Regulation, governance,
policy process

Regulation, governance, policy process

Research in this area is active and extensive, and is located within the Social Policy and Criminology discipline. Research interests include:

  • Global social policy
  • The historical development of welfare politics, policies and practices
  • The conflicts over future development of welfare states and systems
  • The modes of governing welfare and public services
  • The contested social relations of welfare, nationally and transnationally
  • Poverty, families and welfare
  • Devolution, nationalism and social policy.

We have expertise in the area of globalisation, transnationalism and social policy. This is an interdisciplinary theme that focuses on how social relations, divisions and inequalities are constructed, manifested and contested through globalisation and transnationalisation processes.

Another core theme concerns the links between educational policy and society which deal with education, poverty, social class and/or identity, and the relationship between skills-based approaches aligning to models of corporate governance.

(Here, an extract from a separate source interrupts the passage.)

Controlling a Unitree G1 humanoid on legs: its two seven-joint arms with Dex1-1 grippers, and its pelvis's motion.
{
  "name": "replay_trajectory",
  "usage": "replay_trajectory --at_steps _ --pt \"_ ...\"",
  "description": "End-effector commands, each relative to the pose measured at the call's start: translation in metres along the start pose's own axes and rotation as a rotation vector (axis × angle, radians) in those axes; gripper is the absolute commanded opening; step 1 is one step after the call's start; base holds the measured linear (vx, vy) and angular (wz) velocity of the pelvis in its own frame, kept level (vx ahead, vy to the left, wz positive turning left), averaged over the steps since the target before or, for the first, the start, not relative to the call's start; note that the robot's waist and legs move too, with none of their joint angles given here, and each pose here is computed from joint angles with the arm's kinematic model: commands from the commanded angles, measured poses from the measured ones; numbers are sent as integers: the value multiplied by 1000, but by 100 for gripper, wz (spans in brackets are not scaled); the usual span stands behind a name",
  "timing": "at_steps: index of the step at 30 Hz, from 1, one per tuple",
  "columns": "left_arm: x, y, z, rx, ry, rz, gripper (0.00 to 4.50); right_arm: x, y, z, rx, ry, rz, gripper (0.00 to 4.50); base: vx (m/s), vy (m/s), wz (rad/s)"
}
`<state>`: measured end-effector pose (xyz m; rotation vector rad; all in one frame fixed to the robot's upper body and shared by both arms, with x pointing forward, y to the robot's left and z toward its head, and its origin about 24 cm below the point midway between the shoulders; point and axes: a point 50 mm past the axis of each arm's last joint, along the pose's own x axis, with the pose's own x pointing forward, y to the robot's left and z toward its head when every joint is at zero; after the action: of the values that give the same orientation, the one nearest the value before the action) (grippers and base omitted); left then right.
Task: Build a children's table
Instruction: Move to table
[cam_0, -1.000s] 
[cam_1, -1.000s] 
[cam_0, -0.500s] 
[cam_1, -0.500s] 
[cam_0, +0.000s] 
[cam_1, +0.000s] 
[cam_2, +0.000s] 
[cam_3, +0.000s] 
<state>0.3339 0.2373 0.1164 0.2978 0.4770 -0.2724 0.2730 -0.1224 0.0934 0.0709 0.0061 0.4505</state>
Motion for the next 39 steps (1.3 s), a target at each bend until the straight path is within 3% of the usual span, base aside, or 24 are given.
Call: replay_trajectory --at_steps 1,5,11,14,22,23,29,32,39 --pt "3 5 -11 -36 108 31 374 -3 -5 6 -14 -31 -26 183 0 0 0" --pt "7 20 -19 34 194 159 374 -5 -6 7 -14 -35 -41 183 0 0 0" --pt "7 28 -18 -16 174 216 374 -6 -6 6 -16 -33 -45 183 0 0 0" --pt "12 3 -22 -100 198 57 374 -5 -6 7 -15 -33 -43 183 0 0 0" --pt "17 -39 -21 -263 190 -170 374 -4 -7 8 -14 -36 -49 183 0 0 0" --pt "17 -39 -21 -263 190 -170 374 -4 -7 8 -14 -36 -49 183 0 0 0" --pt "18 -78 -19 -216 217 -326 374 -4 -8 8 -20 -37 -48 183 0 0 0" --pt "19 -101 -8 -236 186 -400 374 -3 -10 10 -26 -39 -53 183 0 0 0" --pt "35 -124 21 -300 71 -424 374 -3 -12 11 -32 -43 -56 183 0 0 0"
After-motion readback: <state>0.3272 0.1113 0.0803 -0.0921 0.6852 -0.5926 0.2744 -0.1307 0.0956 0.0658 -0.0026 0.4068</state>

Expertise in this research area also includes urban policy, particularly as examined through the lens of poverty and problematised spaces, racial and other forms of exclusion. Research has also mobilised a critical engagement with the notion of community, whether this be the idea of sustainable communities, community mobilisation or parenting communities.

Our department has an international reputation for methodological innovation, with particular strengths in qualitative mixed-methods research, visual methods, biographical and life-story research, discourse analysis, historical methods and ethnography.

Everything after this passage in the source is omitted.